The presence of Group A Streptococcus in the throat for 22 selected children during the study. Monthly carriage visits are denoted by an open circle. Any weekly positive pharyngitis visit during the month is denoted by a closed circle. Green circles denote GAS negative visits, while red circles denote GAS positive visits.

APPENDIX

In this appendix we sketch out a class of models where h(Z̄) → U τ → ∞. Rather than working directly with the process {Z(s); 0 ≤ s ≤ τ} consider the representation of {Z(s); 0 ≤ s ≤ τ} as the alternating sojourn times in state 0 and 1, say $T_1^0,\dots ,T_{N^0\left(\tau \right)}^0$ and $T_1^1,\dots ,T_{N^1\left(\tau \right)}^1$ respectively, where N^z(τ) is the random number of sojourn times in state z by time τ. We assume that $E\left(T_j^z\right)={\mu }_z\left(U\right)$, $\mathrm{var}\left(T_j^z\right)={\sigma }_z^2\left(U\right)$, that sojourn times are independent conditional on U.

We have N^z(τ) → ∞ as τ → ∞. Consider the random sum

$$\overline{T^z}\left(\tau \right)=\sum _{j=1}^{N^z\left(\tau \right)}\frac{T_j^z}{N^z\left(\tau \right)},$$

which is random because N^z(τ) is random.

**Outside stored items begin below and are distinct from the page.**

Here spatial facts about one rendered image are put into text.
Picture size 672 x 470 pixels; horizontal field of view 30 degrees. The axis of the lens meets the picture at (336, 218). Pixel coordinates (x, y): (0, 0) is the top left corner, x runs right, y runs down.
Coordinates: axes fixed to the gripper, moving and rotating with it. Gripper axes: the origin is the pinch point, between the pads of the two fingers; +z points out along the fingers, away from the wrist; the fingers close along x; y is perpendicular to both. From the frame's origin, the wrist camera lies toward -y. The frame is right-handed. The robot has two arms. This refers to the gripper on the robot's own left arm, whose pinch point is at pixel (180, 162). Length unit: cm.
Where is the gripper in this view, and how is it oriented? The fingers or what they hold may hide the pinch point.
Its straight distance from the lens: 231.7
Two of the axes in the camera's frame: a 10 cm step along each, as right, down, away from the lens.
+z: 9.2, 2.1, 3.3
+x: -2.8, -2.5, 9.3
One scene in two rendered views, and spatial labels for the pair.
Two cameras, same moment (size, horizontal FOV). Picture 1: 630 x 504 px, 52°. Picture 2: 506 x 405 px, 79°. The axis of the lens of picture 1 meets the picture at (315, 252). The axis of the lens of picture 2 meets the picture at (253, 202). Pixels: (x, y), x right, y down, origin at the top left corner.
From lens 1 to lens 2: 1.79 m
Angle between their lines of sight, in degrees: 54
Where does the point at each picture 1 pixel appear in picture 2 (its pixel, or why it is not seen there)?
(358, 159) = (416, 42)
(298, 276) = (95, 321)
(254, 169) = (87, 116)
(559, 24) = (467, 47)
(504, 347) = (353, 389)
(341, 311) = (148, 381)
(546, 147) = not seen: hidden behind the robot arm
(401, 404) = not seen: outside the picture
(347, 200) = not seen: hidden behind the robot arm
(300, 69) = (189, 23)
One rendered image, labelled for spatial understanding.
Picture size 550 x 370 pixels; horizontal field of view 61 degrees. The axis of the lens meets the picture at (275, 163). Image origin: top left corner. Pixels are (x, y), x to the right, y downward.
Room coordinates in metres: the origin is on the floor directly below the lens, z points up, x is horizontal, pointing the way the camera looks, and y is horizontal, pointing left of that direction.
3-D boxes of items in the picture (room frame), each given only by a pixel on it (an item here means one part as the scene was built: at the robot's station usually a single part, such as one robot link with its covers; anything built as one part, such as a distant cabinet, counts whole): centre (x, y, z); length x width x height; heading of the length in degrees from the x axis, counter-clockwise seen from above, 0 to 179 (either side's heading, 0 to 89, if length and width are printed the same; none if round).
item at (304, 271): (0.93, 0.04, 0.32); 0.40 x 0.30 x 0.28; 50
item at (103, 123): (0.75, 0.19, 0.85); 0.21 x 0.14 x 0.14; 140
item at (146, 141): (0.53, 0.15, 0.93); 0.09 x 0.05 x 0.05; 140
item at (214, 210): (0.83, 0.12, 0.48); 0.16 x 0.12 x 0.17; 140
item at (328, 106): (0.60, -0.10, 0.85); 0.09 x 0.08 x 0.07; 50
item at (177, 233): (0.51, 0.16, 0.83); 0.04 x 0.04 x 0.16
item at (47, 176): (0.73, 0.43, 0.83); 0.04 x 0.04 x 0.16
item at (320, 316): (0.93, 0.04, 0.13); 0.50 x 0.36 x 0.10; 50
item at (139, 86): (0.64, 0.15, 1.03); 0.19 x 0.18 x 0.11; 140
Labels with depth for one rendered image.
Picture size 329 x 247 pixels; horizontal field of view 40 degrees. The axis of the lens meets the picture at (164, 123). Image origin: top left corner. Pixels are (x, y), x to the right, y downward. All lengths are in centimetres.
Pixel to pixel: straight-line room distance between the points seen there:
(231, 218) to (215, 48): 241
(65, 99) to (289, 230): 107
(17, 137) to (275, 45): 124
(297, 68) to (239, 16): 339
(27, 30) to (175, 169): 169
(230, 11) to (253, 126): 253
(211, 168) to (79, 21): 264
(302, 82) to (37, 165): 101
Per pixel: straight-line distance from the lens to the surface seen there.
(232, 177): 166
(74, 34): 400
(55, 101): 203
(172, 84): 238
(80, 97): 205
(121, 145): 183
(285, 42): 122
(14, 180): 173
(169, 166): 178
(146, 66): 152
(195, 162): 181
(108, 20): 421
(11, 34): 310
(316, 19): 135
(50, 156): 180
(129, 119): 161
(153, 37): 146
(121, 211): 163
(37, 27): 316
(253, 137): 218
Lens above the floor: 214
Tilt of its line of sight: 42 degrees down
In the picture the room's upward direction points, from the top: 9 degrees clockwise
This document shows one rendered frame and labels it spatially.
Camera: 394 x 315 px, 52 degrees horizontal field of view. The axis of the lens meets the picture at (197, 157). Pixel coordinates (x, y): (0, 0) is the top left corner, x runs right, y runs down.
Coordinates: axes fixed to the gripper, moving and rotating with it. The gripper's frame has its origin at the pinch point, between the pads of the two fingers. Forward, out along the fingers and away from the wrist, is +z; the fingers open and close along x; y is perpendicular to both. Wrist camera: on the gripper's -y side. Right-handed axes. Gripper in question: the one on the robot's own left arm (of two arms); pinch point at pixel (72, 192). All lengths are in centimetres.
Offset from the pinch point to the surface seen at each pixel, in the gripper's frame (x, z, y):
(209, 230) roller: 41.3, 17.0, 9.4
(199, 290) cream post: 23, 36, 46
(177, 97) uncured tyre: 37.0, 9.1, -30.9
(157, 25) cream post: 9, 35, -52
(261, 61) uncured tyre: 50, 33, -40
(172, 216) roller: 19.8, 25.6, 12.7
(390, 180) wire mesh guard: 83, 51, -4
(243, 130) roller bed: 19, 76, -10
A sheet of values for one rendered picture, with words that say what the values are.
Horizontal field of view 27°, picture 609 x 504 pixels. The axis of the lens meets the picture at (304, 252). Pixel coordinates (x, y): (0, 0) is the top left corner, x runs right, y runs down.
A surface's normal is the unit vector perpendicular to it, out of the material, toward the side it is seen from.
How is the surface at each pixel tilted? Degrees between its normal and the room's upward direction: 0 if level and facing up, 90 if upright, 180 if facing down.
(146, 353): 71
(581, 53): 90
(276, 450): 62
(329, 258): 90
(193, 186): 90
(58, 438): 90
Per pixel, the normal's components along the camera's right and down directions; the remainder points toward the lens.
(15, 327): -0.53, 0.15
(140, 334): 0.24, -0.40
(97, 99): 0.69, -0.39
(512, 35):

Now by the law of large numbers as τ → ∞, we have

$$\overline{T^z}\left(\tau \right)\to {\mu }_z\left(U\right),$$

in probability as τ → ∞.

By the central limint theorem for iid random variables we have

$$\sqrt{N^z\left(\tau \right)}\{\overline{T^z}\left(\tau \right)-{\mu }_z\left(U\right)\}\to \mathrm{N}\{0,{\sigma }_z^2\left(U\right)\}.$$

Next, consider the proportion of time that the generic person is in state 1 over the interval (0, τ). This is

$$\overline{Z}\left(\tau \right)=\frac{{\sum }_{j=1}^{N^1\left(\tau \right)}{T}_j^1}{{\sum }_{j=1}^{N^1\left(\tau \right)}{T}_j^1+{\sum }_{j=1}^{N^0\left(\tau \right)}{T}_j^0}=\frac{{\sum }_{j=1}^{N^1\left(\tau \right)}{T}_j^1∕\overline{N}\left(\tau \right)}{{\sum }_{j=1}^{N^1\left(\tau \right)}{T}_j^1∕\overline{N\left(\tau \right)}+{\sum }_{j=1}^{N^0\left(\tau \right)}{T}_j^0∕\overline{N\left(\tau \right)}},$$

in distribution as τ → ∞ where N̄(τ) = {N¹(τ) + N⁰(τ)}/2. Note that |N¹(τ) – N⁰(τ)| is either 0 or 1 for all τ as the sojourn times alternate. We can thus show that the asymptotic results for

$$\overline{T^z}\left(\tau \right)=\sum _{j=1}^{N^z\left(\tau \right)}\frac{T_j^z}{N^z\left(\tau \right)}$$

are the same as the asymptotic results for

$$\sum _{j=1}^{\overline{N\left(\tau \right)}}\frac{T_j^z}{\overline{N\left(\tau \right)}}.$$

Thus as τ → ∞.

$$\overline{Z}\to \frac{{\mu }_1\left(U\right)}{{\mu }_1\left(U\right)+{\mu }_0\left(U\right)}=\overline{z}\left(U\right),$$

in probability.

By the delta method we obtain

$$\sqrt{\overline{N}\left(\tau \right)}\{\overline{Z}-\overline{z}\left(U\right)\}\to \mathrm{N}\left(0,{\tau }^2\left(U\right)=\frac{{\mu }_0{\left(U\right)}^2}{{\{{\mu }_0\left(U\right)+{\mu }_1\left(U\right)\}}^4}{\sigma }_1^2\left(U\right)+\frac{{\mu }_1{\left(U\right)}^2}{{\{{\mu }_0\left(U\right)+{\mu }_1\left(U\right)\}}^4}{\sigma }_0^2\left(U\right)\right),$$

in distribution as τ → ∞.

Define h() as satisfying

$$U=h\left(\frac{{\mu }_1\left(U\right)}{{\mu }_1\left(U\right)+{\mu }_0\left(U\right)}\right).$$

By another application of the delta-method we have

$$\sqrt{\overline{N\left(\tau \right)}}\{h\left(\overline{Z}\right)-U\}\to \mathrm{N}\{0,{\left\{h^{\prime }\left(U\right)\right\}}^2{\tau }^2\left(U\right)\}$$ (15)

in distribution as τ → ∞.

Based on (15) we obtain the classical measurement error model which can be written as

$$h\left(\overline{Z}\right)\approx U+ϵ$$

where ϵ is distributed N[0, ω²(U) = {h′(U)}²τ²(U)].